***** Provided data
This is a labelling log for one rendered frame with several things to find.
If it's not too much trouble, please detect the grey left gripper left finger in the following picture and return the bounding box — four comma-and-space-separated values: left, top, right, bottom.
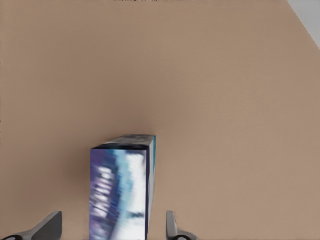
0, 210, 63, 240

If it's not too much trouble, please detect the blue and white printed box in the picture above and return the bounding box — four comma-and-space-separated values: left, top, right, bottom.
88, 134, 157, 240

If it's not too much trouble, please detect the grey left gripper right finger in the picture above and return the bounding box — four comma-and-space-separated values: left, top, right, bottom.
165, 210, 196, 240
**********
_Exercise_
Output nothing but the lines from the one with "left gripper right" through the last line above, each exactly as it stands.

_Reply to the task_
If it's not too much trouble, please detect the grey left gripper right finger in the picture above and return the bounding box — four comma-and-space-separated values: left, top, right, bottom.
165, 210, 196, 240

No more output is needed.